Memleket için sevinemeyenler

Gerçek dost ne zaman belli olur? Kara günde diyeceksiniz belki. “Zor günde yardıma koşandır.”

Elbet dost dediğin dar günde yanında olacak. O günde de yanında değilse, bakma zaten bir daha yüzüne.

Ama dar gününde dostunu düşmanını ayıramazsın. Ne içinde olduğun durum bunu anlaman için elverişlidir ne de yanına koşanların hepsi dostluk içindir.

Gerçek dost mutlu gününde seninle mutlu olabilendir. Bir muradın varsa, kendi muradı gibi sevinendir gerçek dostun. Seninle gözyaşı dökenden çok senin sevincine içtenlikle katılabilendir.

Cumhurbaşkanı Erdoğan’ın bugün vereceği müjde, daha ne olduğunu öğrenememişken bile, ülkesinin sevinciyle sevinemeyenleri aşikar etti. Oysa az ya da çok farketmez, memleket hayrına olan bir şeye hepbirlikte sevinemiyorsak, bu topraklarda birlikte bir gelecek tahayyül edemiyoruz demektir.

Benim neyim varsa onun daha fazlası olsun, darısı başına, deriz. Bu Anadolu mayasıdır. Münbit Anadolu, nimetlerini bize açacaksa buna hep birlikte sevinelim. Türkiye bir yer altı zenginliği keşfettiyse bu her bir vatandaşının nasibidir. Kötü güne katlananların iyi gün müjdesidir.

İdeolojik farklılıkları, siyasi rekabet müjdeli bir habere dahi sevinemez hale getirmişse sizi, onun adı artık siyasi-ideolojik farklılık değil hasımlıktır.

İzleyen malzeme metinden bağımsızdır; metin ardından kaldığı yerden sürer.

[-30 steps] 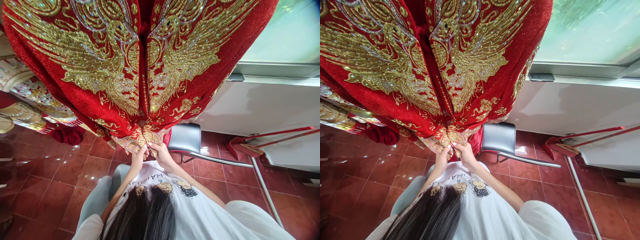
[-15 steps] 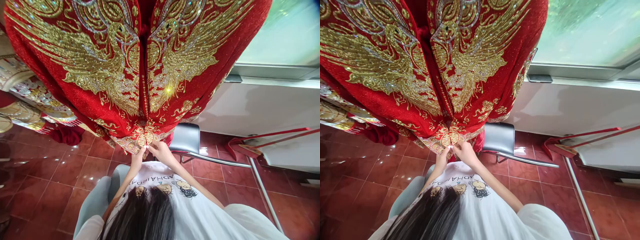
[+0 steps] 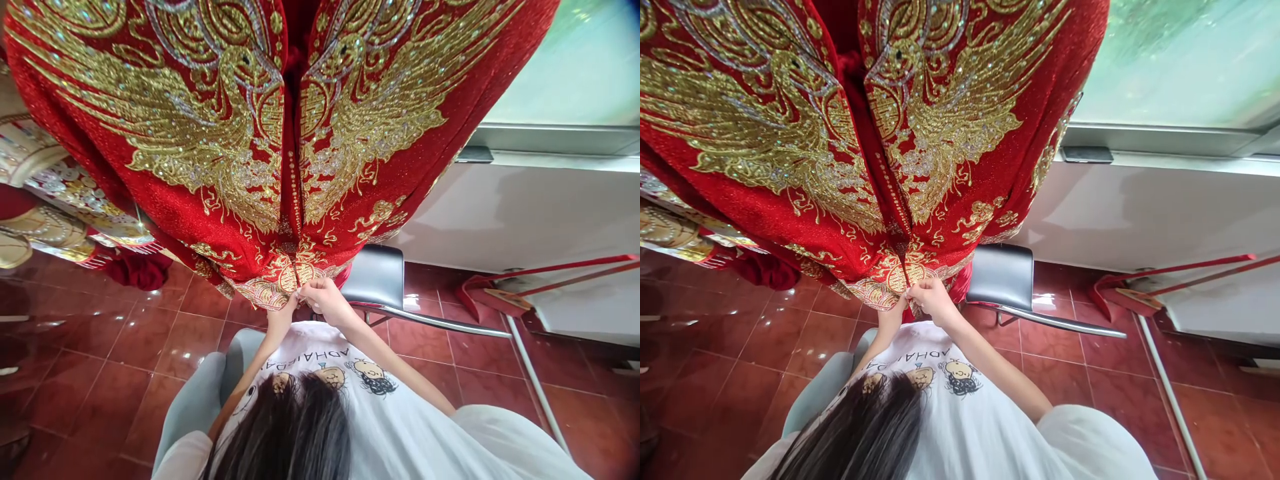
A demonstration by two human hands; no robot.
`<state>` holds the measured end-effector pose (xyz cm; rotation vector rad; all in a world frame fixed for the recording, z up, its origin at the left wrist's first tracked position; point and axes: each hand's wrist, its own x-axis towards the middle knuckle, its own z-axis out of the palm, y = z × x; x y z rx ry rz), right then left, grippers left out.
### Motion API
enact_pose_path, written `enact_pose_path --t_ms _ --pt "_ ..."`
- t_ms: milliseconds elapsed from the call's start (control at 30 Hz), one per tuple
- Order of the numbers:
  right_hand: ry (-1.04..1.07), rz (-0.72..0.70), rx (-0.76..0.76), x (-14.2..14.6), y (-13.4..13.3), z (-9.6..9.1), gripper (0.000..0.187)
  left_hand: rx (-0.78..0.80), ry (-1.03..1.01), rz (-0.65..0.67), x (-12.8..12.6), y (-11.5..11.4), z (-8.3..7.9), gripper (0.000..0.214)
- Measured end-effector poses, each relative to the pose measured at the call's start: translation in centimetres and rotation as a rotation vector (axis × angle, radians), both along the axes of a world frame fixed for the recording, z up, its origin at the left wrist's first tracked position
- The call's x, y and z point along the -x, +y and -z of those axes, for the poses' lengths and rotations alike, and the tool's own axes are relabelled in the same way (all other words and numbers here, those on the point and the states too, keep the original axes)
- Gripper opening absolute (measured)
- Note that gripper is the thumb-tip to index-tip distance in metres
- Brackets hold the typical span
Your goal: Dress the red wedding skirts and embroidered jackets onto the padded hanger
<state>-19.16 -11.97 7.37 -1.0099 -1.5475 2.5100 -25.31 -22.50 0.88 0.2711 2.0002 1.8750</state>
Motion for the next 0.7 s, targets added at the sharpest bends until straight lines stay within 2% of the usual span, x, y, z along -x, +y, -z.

Memlekete zenginlik getirecek, belki halkın refahını yükseltecek, muhatap olduğumuz meydan okumalar karşısında bizi daha güçlü daha direngen kılacak, enerji bağımlı bir ülke olmaktan çıkartacak ve dış politikada daha bağımsız hareket edebilme kabiliyetimizi artıracak bir gelişmeye dahi iktidara yarayacak düşüncesiyle sevinemeyenler her şeyden önce nasipsizdir.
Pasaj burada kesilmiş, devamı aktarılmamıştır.